2. Knowledge of cellular constituents and their functions: The student will learn about the various molecules (proteins, lipids, ions) that make up mammalian cells and their roles in cellular processes. They will understand how these molecules interact with each other to form functional modules within the cell.
3. Understanding of subcellular and cellular systems: The course will explore the properties of subcellular and cellular systems. The student will learn about the mechanisms by which emergent behaviors of these systems arise and how they contribute to cellular behaviors such as secretion, proliferation, and action potentials.
4. Ability to design and interpret multivariable experiments: The course will teach the student how to design, execute, and interpret experiments that produce large data sets. They will learn how to analyze and extract meaningful information from these data sets to gain insights into cellular functions.
5. Quantitative reasoning, models, and simulations: The student will develop skills in quantitative reasoning, modeling, and simulations. They will learn how to use computational tools and simulations to understand and predict cellular behaviors. They will understand the importance of computation in studying complex biological systems.
6. Application of systems-level thinking: The course will train the student in systems-level thinking, where they will learn to analyze and understand biological systems as a whole rather than focusing on individual components. They will learn how to identify and study the interactions and relationships between different components of a system.
7. Understanding of disease states and drug responses: The student will gain knowledge about how mechanistic knowledge of cellular behaviors can help predict disease states and drug responses.
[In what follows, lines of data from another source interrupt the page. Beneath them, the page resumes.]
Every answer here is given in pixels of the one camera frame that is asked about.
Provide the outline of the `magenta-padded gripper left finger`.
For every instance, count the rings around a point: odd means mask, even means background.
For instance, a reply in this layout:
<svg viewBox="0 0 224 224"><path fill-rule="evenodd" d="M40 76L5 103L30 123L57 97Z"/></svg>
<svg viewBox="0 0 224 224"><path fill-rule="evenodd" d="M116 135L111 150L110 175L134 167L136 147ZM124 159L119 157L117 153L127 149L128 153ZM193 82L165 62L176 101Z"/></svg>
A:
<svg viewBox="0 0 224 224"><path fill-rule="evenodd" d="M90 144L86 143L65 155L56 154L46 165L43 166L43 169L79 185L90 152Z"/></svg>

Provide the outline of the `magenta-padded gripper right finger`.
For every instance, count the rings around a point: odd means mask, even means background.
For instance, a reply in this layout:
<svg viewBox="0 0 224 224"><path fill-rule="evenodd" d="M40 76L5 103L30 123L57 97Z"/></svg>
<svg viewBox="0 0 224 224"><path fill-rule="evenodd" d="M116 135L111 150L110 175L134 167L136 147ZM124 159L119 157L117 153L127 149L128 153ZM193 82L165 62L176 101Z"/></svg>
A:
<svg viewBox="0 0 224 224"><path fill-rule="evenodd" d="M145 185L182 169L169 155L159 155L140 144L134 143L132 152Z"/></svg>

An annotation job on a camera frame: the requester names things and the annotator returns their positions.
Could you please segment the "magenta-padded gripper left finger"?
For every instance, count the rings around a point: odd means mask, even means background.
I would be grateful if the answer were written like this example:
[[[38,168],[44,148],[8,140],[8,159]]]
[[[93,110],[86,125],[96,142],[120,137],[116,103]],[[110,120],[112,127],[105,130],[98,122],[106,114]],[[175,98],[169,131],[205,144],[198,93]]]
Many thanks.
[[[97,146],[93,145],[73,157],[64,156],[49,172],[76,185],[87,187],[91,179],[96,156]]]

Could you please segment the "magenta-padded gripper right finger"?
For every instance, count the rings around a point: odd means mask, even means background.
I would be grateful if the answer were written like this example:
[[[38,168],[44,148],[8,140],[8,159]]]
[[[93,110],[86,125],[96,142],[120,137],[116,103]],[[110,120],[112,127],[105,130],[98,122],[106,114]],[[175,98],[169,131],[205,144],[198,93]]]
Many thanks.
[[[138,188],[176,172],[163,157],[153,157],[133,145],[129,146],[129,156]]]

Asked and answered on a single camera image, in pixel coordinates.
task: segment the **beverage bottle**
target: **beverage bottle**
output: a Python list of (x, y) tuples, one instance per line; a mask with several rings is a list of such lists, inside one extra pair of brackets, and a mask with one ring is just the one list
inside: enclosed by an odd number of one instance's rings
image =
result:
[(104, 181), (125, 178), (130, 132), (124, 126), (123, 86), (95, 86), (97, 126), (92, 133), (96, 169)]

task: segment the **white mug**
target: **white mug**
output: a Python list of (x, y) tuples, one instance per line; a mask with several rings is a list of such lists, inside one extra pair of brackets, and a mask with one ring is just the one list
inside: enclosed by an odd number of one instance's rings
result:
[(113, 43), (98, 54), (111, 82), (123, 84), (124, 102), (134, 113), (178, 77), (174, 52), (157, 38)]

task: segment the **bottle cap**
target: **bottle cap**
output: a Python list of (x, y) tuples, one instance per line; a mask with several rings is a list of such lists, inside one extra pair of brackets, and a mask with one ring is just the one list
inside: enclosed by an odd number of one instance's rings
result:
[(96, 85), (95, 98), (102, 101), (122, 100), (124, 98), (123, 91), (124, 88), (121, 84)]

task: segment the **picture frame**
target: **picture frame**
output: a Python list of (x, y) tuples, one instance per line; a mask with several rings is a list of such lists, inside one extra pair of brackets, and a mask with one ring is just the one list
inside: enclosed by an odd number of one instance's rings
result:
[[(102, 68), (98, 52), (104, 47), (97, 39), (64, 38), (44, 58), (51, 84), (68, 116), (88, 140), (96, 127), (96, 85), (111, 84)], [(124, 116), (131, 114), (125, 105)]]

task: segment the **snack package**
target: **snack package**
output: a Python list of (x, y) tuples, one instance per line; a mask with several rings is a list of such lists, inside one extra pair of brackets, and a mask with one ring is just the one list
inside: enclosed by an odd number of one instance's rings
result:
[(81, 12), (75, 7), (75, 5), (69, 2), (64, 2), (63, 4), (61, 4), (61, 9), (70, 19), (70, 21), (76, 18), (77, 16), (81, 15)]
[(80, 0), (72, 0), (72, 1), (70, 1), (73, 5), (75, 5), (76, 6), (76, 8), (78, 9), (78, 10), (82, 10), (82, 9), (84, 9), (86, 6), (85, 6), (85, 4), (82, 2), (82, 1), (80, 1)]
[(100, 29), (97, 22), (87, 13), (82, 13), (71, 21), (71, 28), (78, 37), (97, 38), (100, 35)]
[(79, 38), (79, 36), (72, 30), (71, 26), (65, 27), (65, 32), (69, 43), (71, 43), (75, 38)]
They will learn how to apply their understanding of systems biology to study and potentially intervene in disease processes.
Who will benefit from this course?
This course will benefit students and professionals in the field of biology, particularly those interested in systems biology and mammalian cells. It is also relevant for individuals working in related fields such as genetics, biochemistry, and pharmacology.
Specifically, the course will be beneficial for:
1. Biologists and researchers: The course will provide a comprehensive understanding of how molecules interact within cells to form functional systems. This knowledge is crucial for biologists and researchers studying cellular processes, signal transduction, transcription, motility, and electrical excitability. It will also help them design and interpret multivariable experiments that produce large data sets.
2. Geneticists and biochemists: As biology moves from molecular to modular, geneticists and biochemists need to understand how genes and molecules interact to form functional systems. This course will provide insights into the properties and mechanisms of subcellular and cellular systems, enabling geneticists and biochemists to better understand the emergent behaviors of these systems.
3. Pharmacologists and drug researchers: Understanding the mechanisms by which cellular behaviors arise is crucial for pharmacologists and drug researchers. This course will provide knowledge on how mechanistic understanding allows for the prediction of cellular behaviors, including disease states and drug responses. It will also highlight the importance of computation and simulations in understanding these systems, which can aid in drug discovery and development.
4. Students pursuing a career in biology or related fields: This course will serve as a solid foundation for students interested in pursuing a career in biology or related fields. It will provide them with a comprehensive understanding of systems biology and mammalian cells, equipping them with the necessary knowledge and skills to conduct research and contribute to advancements in the field.